Татьяна и Александр (страница 11)
Она снова заплакала, роняя слезы в кофе. Татьяна немного отодвинула чашку, чтобы Викки смогла позже допить кофе.
– Когда ты ожидала его?
– На Рождество.
– А-а-а. Почему он так рано возвращается домой?
– Ты не поверишь. Его ранили над Тихим океаном. – (Татьяна вытаращила глаза.) – О-о-о, он в порядке, – пренебрежительно бросила Викки. – Царапина. Небольшое поверхностное ранение плеча. После того как его подстрелили, он пролетел на самолете девяносто миль. Вряд ли это серьезно.

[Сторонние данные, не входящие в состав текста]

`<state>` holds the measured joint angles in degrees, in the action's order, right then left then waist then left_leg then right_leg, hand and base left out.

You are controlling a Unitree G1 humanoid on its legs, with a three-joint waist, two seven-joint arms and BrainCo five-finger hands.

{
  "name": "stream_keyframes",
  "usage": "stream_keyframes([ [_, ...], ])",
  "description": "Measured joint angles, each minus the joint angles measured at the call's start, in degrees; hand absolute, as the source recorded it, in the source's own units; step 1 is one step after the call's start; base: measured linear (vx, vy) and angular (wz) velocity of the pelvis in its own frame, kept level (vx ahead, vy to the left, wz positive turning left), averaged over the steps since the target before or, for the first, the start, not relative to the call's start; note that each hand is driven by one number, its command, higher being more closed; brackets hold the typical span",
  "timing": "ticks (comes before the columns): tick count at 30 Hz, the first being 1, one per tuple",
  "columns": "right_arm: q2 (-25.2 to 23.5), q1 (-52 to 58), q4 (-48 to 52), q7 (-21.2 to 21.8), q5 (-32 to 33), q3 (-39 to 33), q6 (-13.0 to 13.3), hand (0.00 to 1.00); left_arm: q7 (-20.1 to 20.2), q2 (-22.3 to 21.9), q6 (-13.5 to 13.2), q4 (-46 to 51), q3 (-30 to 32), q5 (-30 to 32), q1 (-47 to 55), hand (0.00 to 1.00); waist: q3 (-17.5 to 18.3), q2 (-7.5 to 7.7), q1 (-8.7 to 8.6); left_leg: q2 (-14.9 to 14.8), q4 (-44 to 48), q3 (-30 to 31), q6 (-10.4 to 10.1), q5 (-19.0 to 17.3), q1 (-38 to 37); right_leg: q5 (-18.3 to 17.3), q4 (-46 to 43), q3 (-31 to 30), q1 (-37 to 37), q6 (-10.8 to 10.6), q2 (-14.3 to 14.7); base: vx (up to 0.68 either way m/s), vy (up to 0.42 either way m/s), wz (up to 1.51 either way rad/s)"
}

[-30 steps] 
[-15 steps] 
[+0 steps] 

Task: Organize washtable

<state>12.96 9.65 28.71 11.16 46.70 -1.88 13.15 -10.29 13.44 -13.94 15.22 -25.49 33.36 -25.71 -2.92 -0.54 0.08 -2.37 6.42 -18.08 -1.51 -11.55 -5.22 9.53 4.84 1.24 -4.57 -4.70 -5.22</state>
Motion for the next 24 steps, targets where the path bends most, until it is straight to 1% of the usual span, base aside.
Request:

Татьяна поднялась из-за стола:
– Мне пора кормить сына.
– Да, но Крис будет расстраиваться.
– Кто такой Крис?
– Доктор Пандольфи. Ты его не видела? Он приходит сюда с доктором Ладлоу.
Крис Пандольфи. Верно.
– Я знаю его.
Доктор Пандольфи был врачом, поднявшимся на борт судна, на котором она прибыла, и решил, что не станет принимать у нее роды на… земле Штатов. Он хотел отправить ее назад в Советский Союз, несмотря на то что у нее отошли воды и она больна туберкулезом. Однако Эдвард Ладлоу сказал «нет», вынудив доктора Пандольфи помочь Татьяне попасть в госпиталь на острове Эллис. Татьяна похлопала Викки по плечу. Она не считала Криса Пандольфи такой уж находкой.
– Все будет хорошо, Виктория. Может, стоит держаться подальше от доктора Пандольфи. Твой муж возвращается домой. Тебе так повезло!
Виктория встала и проводила Татьяну до ее палаты.
– Зови меня Викки, – сказала она. – Можно, я буду звать тебя Джейн?
– Кого, меня?
– Разве тебя зовут не Джейн?
– Зови меня Таней.
– Зачем мне звать тебя Таней, если твое имя Джейн?
– Мое имя Таня. Джейн только по документам. – Она заметила смущенное выражение на лице Викки. – Называй, как тебе нравится.
– Когда ты уезжаешь?
– Уезжаю?
– С острова Эллис.
Татьяна задумалась.
– Пожалуй, я не уеду. Мне некуда идти.
Викки вошла в палату вслед за Татьяной и увидела спящего в кроватке Энтони.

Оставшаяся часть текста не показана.